Raw statistics on the DOE budget appear with suspicious infrequency in the print and broadcast news media. Although politicians and DOE administrators make self-serving and deceptive statements which their pet media shills seldom question, one source, the DOE accounting branch, files an official financial summary, the Public Education Finance Survey, which carries a penalty for false reporting.
Hawaii DOE total revenues, fiscal year 2006-2007
a=$2,950,803,000.
Hawaii DOE, current expenditures
b=$1,998,913,000.
Hawaii DOE revenues and expenditures, fiscal year 2006-2007:
c=Total revenues = $2,985,593,000.
d=Current expenditures = $2, 061, 560,000.
DOE enrollment, 2006-2007
e=enrollment= 180,728
a/e=$16,327.00
b/e=$11,060.00
c/e=$16,519.00
d/e=$11,406.00
Since 1970, DOE per pupil expenditures have more than doubled, in inflation-adjusted dollars.
Hawaii DOE current expenditures per pupil, 1969-70 to 2005-06:
$4,280 to $10,131 (inflation-adjusted dollars).
No country on Earth spends more, per pupil, than Hawaii's $11,000.
International comparison and US average:
#1 Switzerland ($9,348.00). #3 USA ($7,764.00).
It does not take 12 years at $11,000 per pupil-year to teach a normal child to read and compute. Most vocational training occurs more effectively on the job than in a classroom. State (government, generally) provision of History and Civics instruction is a threat to democracy, just as State operation of newspapers would be (is, in totalitarian countries).
Neither George Washington, Thomas Jefferson, nor James Madison attended a government-operated school. Cyrus McCormick and Thomas Edison were homeschooled. The Wright brothers were high school dropouts.
Consider what we do to our kids. Is it really a good idea to send your 6-year-old into a room full of 6-year-olds, and then, the next year, to put your 7-year-old in with 7-year-olds, and so on? A simple recursive argument suggests this exposes them to a real danger of all growing up with the minds of 6-year-olds. And, so far as I can see, that's exactly what happens. Our present culture may be largely shaped by this strange idea of isolating children's thought from adult thought. Perhaps the way our culture educates its children better explains why most of us come out as dumb as they do, than it explains how some of us come out as smart as they do.--Marvin Minsky
Why is $11,000 per pupil-year insufficient? Is there any amount of money so great that the out-of-classroom parasites who infest the DOE bureaucracy cannot waste it?
Across industriies, across countries, State-monopoly enterprises deliver wretched services at high cost. In abstract, the education industry is an unlikely candidate for State (government, generally) operation. The education industry is not a natural monopoly. Beyond a very low level, there are no economies of scale at the delivery end of the education business as it currently operates. Education only marginally qualifies as a public good as economists use the term and the "public goods" argument implies subsidy and regulation, at most, not State (government, generally) operation of an industry.
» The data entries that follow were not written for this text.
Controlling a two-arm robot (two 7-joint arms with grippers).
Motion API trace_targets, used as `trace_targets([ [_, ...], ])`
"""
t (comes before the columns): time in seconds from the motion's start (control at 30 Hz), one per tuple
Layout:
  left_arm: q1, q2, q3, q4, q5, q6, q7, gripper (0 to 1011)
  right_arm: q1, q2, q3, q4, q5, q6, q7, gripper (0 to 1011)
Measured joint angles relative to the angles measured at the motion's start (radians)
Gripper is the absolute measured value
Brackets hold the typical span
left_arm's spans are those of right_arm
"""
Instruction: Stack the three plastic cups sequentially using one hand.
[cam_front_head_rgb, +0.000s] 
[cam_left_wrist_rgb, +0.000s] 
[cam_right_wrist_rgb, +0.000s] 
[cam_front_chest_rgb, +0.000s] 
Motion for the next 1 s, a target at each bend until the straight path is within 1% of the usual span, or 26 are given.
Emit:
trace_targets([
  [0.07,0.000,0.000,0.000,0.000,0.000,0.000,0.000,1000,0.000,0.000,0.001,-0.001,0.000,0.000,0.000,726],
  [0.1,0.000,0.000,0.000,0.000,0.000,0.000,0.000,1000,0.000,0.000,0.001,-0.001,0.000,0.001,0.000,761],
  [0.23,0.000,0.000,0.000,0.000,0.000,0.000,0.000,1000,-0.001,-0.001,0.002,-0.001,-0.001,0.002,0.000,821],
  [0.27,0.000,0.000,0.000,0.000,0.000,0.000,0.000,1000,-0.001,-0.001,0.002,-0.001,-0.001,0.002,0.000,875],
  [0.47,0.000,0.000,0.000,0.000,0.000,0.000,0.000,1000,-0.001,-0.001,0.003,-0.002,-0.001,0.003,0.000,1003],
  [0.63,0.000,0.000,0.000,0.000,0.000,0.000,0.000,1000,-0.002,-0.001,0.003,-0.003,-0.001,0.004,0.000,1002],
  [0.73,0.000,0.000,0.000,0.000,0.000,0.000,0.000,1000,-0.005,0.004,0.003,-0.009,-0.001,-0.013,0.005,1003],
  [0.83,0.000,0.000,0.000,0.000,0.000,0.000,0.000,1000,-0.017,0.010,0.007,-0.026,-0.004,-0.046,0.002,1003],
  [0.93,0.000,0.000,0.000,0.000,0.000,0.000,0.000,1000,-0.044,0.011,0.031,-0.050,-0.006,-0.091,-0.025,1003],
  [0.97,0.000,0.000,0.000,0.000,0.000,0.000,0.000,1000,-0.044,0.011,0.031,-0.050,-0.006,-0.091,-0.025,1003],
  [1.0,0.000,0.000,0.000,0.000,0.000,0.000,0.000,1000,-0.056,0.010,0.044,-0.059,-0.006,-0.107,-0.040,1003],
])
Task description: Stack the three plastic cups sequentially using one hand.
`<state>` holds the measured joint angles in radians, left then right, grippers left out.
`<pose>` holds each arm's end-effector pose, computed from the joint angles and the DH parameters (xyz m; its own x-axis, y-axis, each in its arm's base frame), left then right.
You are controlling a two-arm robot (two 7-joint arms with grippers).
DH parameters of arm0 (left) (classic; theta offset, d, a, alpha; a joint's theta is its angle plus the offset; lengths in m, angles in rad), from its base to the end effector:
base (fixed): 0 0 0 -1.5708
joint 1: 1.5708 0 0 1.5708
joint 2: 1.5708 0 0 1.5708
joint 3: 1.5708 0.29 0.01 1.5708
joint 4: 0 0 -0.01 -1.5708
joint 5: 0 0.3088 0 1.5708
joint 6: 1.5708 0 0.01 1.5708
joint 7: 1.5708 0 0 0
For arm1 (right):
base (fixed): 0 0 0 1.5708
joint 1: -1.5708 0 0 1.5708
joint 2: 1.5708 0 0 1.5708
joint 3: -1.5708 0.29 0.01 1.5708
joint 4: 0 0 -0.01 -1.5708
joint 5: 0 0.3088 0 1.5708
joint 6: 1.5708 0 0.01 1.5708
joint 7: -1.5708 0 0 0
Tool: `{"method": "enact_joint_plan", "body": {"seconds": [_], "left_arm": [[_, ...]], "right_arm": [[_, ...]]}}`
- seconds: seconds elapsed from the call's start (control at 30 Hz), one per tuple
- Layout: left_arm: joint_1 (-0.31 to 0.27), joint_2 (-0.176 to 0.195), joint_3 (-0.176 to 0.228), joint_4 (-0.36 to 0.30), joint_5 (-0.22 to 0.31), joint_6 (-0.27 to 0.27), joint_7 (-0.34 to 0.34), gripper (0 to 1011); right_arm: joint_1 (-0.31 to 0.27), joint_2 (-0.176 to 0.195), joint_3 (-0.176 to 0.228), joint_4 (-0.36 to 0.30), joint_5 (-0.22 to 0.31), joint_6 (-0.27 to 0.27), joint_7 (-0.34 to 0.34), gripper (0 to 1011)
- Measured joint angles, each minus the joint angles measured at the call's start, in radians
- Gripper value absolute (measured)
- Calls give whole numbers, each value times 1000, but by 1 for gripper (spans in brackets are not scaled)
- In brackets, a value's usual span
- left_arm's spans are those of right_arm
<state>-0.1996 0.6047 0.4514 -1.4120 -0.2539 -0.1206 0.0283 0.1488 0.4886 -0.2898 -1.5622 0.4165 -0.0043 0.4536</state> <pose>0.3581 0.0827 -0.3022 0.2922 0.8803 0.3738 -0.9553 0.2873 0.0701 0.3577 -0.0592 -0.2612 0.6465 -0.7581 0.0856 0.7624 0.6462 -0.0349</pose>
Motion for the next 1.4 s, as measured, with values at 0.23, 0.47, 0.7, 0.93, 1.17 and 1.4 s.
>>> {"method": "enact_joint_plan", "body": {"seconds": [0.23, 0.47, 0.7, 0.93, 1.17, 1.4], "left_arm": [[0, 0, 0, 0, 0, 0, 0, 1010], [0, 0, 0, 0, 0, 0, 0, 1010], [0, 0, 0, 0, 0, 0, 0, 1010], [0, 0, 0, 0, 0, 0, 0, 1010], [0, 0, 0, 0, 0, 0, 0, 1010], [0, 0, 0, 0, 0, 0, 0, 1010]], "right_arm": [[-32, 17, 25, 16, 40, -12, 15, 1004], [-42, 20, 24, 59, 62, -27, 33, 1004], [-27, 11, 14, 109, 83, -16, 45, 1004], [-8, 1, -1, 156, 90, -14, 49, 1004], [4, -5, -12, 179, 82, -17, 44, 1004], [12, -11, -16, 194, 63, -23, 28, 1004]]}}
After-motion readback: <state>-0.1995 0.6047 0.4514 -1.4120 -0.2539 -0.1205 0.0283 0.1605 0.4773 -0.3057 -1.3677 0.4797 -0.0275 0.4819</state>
Gerard Lassibile and Lucia Navarro Gomez,
"Organization and Efficiency of Educational Systems: some empirical findings"
Comparative Education, Vol. 36 #1, 2000, Feb.
Furthermore, the regression results indicate that countries where private education is more widespread perform significantly better than countries where it is more limited. The result showing the private sector to be more efficient is similar to those found in other contexts with individual data (see, for example, Psucharopoulos, 1987; Jiminez, et. al, 1991). This finding should convince countries to reconsider policies that reduce the role of the private sector in the field of education.Current policy in Hawaii and most other US States restricts parents' options for the use of the taxpayers' K-12 education subsidy to schools operated by State (government, generally) employees. This policy originated in anti-Catholic bigotry. This policy survives on dedicated lobbying by current recipients of the Hawaii taxpayers' $2.9 billion/year K-12 education subsidy. The "public" school system has become an employment program for dues-paying members of public-sector unions, a source of padded construction and supply contracts for politically-connected insiders, and a venue for State-worshipful indoctrination. If this is not so, why cannot any child take, at any age, an exit exam (the GED will do) and apply the taxpayers' age 6-18 education subsidy toward post secondary tuition or toward a wage subsidy at any qualified (say, has filed W-2 forms on at least three adult employees for at least the previous four years) private-sector employer?